> _YOUR GOAL_
Repeat the whole listing exactly as written.
***
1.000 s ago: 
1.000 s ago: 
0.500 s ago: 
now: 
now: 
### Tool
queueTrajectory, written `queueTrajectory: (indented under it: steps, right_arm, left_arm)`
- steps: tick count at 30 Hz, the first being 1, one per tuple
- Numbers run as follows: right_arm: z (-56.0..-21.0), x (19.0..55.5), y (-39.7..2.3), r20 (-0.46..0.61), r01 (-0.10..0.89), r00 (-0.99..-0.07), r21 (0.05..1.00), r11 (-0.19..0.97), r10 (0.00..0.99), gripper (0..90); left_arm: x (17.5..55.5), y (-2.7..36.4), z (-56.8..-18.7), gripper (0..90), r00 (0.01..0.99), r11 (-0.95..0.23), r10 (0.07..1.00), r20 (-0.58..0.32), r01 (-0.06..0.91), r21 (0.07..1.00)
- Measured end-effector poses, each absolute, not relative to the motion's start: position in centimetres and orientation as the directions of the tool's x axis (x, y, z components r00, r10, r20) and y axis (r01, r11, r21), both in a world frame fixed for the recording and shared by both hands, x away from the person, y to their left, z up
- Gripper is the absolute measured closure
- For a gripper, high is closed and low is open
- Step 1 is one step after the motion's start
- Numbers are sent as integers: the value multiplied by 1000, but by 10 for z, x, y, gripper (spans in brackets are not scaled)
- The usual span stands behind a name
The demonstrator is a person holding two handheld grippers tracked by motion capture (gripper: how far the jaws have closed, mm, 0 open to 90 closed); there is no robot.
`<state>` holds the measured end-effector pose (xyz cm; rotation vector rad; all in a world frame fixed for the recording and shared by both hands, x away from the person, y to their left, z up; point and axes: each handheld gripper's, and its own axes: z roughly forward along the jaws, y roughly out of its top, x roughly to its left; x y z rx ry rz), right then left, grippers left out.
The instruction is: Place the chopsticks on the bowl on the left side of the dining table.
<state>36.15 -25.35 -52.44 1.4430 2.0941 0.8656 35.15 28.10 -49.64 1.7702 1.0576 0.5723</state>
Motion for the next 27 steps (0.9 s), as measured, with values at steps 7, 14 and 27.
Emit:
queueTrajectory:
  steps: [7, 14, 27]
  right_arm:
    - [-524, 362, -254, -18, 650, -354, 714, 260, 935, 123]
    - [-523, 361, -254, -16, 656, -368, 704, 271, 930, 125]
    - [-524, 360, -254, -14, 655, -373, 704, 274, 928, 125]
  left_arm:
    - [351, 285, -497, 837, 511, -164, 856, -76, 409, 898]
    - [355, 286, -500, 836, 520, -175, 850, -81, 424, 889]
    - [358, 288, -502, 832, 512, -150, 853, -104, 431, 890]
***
> _RESPONSE TO THIS EXERCISE_
1.000 s ago: 
1.000 s ago: 
0.500 s ago: 
now: 
now: 
### Tool
queueTrajectory, written `queueTrajectory: (indented under it: steps, right_arm, left_arm)`
- steps: tick count at 30 Hz, the first being 1, one per tuple
- Numbers run as follows: right_arm: z (-56.0..-21.0), x (19.0..55.5), y (-39.7..2.3), r20 (-0.46..0.61), r01 (-0.10..0.89), r00 (-0.99..-0.07), r21 (0.05..1.00), r11 (-0.19..0.97), r10 (0.00..0.99), gripper (0..90); left_arm: x (17.5..55.5), y (-2.7..36.4), z (-56.8..-18.7), gripper (0..90), r00 (0.01..0.99), r11 (-0.95..0.23), r10 (0.07..1.00), r20 (-0.58..0.32), r01 (-0.06..0.91), r21 (0.07..1.00)
- Measured end-effector poses, each absolute, not relative to the motion's start: position in centimetres and orientation as the directions of the tool's x axis (x, y, z components r00, r10, r20) and y axis (r01, r11, r21), both in a world frame fixed for the recording and shared by both hands, x away from the person, y to their left, z up
- Gripper is the absolute measured closure
- For a gripper, high is closed and low is open
- Step 1 is one step after the motion's start
- Numbers are sent as integers: the value multiplied by 1000, but by 10 for z, x, y, gripper (spans in brackets are not scaled)
- The usual span stands behind a name
The demonstrator is a person holding two handheld grippers tracked by motion capture (gripper: how far the jaws have closed, mm, 0 open to 90 closed); there is no robot.
`<state>` holds the measured end-effector pose (xyz cm; rotation vector rad; all in a world frame fixed for the recording and shared by both hands, x away from the person, y to their left, z up; point and axes: each handheld gripper's, and its own axes: z roughly forward along the jaws, y roughly out of its top, x roughly to its left; x y z rx ry rz), right then left, grippers left out.
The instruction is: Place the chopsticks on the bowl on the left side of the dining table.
<state>36.15 -25.35 -52.44 1.4430 2.0941 0.8656 35.15 28.10 -49.64 1.7702 1.0576 0.5723</state>
Motion for the next 27 steps (0.9 s), as measured, with values at steps 7, 14 and 27.
Emit:
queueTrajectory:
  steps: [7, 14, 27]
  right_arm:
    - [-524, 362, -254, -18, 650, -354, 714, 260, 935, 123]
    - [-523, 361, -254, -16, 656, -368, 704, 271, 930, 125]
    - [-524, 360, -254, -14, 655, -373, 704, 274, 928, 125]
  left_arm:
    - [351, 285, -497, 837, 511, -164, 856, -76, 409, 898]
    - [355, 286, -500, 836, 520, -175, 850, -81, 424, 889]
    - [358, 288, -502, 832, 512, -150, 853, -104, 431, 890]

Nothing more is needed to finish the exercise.